Questo sabato finalmente, dopo anni che vivo qui, mi sono decisa a visitare uno dei mercati più famosi in città, e anche uno dei più chiacchierati.
Ne parlano guide turistiche e addetti ai lavori (la moda, ma non solo) perché sembrerebbe il mercato più grande, e quello più rifornito di beni “di lusso”, ovvero abbigliamento, calzature, pelletteria etc. di marca. Molto di marca.
O contraffatti, molto ben contraffatti.
A me non dispiace valutare né l’una né l’altra cosa, perciò ci sono andata. a buttare l’occhio. A VALUTARE, badate bene, a guardare la mercanzia insomma. Vi parrà strano, ma non ho mai comprato una borsa contraffatta in vita mia.. se non posso avere l’originale, che gusto c’è a prendere l’imitazione a poco?? è una cosa che non comprendo.
Ma non è di questo che vi voglio parlare, né del mio sgomento per i prezzi esorbitanti cui mi sono trovata di fronte una volta raggiunto il mercato (altra cosa che non comprendo: ma se devo trovare prezzi “da negozio”, cosa ci vado a fare a comprare la roba al mercato.. dove di solito vado per risparmiare??), bensì della cosa che più mi ha fatto odiare questo mercato, e mi ha dato da pensare. Ovvero, l’esserci andata con un’amica che, difronte al mio palese smarrimento per quei prezzi così alti, mi ha fatto capire la reale misura dell’indifferenza, e persino l’ignoranza (nel senso di non conoscenza) che c’è in giro a proposito di cosa vuol dire essere disoccupato, non avere mai soldi in tasca (o comunque mai abbastanza soldi in tasca), non arrivare a fine mese, non sapere come comprarsi da mangiare figuriamoci da vestire, che non ha il minimo indispensabile…per non parlare del superfluo!
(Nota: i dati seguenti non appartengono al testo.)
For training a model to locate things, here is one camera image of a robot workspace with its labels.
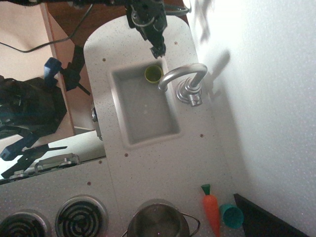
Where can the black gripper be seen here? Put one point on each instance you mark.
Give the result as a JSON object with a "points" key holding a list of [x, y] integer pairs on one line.
{"points": [[148, 17]]}

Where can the silver curved faucet spout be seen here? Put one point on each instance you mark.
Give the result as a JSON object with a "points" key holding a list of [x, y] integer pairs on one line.
{"points": [[198, 68]]}

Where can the silver faucet base with knob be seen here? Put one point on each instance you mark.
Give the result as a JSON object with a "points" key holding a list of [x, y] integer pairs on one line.
{"points": [[189, 94]]}

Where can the yellow-green plastic cup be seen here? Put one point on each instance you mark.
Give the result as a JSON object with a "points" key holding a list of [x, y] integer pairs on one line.
{"points": [[153, 73]]}

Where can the white toy sink basin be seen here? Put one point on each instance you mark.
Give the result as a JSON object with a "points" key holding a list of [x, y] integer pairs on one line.
{"points": [[146, 115]]}

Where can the silver cabinet knob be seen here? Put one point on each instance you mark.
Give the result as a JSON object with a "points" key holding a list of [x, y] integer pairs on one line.
{"points": [[94, 114]]}

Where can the black bag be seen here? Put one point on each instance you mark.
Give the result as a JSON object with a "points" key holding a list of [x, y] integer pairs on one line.
{"points": [[30, 107]]}

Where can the orange toy carrot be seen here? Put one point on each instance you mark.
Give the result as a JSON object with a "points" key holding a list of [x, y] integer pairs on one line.
{"points": [[210, 205]]}

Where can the blue black clamp lower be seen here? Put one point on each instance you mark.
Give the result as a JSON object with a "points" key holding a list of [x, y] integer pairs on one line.
{"points": [[28, 156]]}

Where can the stainless steel pot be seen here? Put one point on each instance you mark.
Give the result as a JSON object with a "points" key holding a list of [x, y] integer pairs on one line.
{"points": [[160, 220]]}

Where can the teal plastic cup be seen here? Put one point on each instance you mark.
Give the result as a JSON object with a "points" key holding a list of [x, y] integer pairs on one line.
{"points": [[231, 215]]}

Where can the black coil burner right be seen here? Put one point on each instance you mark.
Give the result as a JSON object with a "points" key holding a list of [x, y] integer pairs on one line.
{"points": [[82, 216]]}

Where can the black coil burner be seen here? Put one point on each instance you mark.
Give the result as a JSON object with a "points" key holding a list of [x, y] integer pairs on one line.
{"points": [[82, 216], [25, 223]]}

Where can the black panel at corner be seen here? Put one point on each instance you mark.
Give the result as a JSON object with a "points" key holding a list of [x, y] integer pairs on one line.
{"points": [[260, 223]]}

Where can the black coil burner left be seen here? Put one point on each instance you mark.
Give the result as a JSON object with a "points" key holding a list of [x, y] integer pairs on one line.
{"points": [[25, 223]]}

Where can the silver oven door handle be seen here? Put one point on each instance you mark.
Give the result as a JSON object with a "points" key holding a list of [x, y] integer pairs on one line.
{"points": [[59, 161]]}

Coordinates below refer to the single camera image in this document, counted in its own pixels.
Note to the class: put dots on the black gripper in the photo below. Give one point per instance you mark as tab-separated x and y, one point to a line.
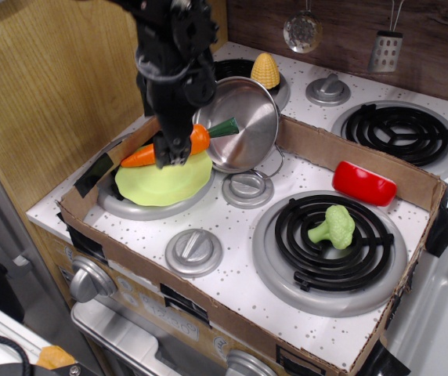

Forse perché queste sono tutte locuzioni che ormai si usano abitualmente per piangere, da un occhio o da quell’altro, e lamentarsi, forse perché noi disoccupati che “non ce la facciamo” o “a malapena ce la facciamo” non lo diamo mai a vedere. Forse perché sbarcare il lunario è un’arte e nessuno cci vede con pennina e quaderno ad annotarci le spese fisse, le poche entrate, fare le sottrazioni e calcolare al centesimo la spesa del giorno dopo… fattostà che chi non ci è veramente dentro non capisce.
Continua a non capire.
E se glielo dici, ti guarda come se stessi parlando l’arabo (e sotto sotto pensando che dai, stai per forza esagerando su..).
cioè, mi era già successo, e ci avevo fatto caso ma non troppo… del resto conosco ancora molte persone che hanno ancora un lavoro, e nessun sospetto di quello che è accaduto, che continua ad accadere, o che potrà succedere a loro, un giorno o l’altro. Gente che spegne la tv infastidita quando i telegiornali parlano delle percentuali di disoccupati in Italia, di spending review, di famiglie italiane sull’orlo dell’indigenza (o a sguazzarci direttamente dentro) o difronte ai piagnucolanti casi umani della D’Urso (beh, a quelli spengo la tv anche io).
Ma aggirarmi per questo mercato, spalancando gli occhi oltraggiata difronte a botte di 60-90€ per un paio di scarpe (Prada però, vuoi mettere?) 140€ per gli stivali (eh ma in vitellino!), 120€ una camiciola trasparente (ma è Phard, dolce e Gabbana, Armani!) e cinquantoni di euro per dei cappottini vintage (=usato! ma garantito eh…), con accanto una persona che ad ogni mia esclamazione replicava: “Vabeh dai non è tanto, pensa che in negozio costa di più”…mi ha fatto innanzitutto sentire una poveraccia (come se ce ne fosse bisogno) e in secondo luogo mi ha fatto proprio capire che la gente, anche se glielo dici, come stanno le cose, proprio non comprende.
Non ce la fa. Non ci arriva, e se ci arriva poi se lo scorda.
Forse perché per loro l’equazione è facile lavoro = guadagno = compro mentre noi ci ingrippiamo già al primo termine?
Mah, per me questo resta uno dei misteri non spiegati del mondo.
Questo, e come fanno a costare così tanto le robe al mercato.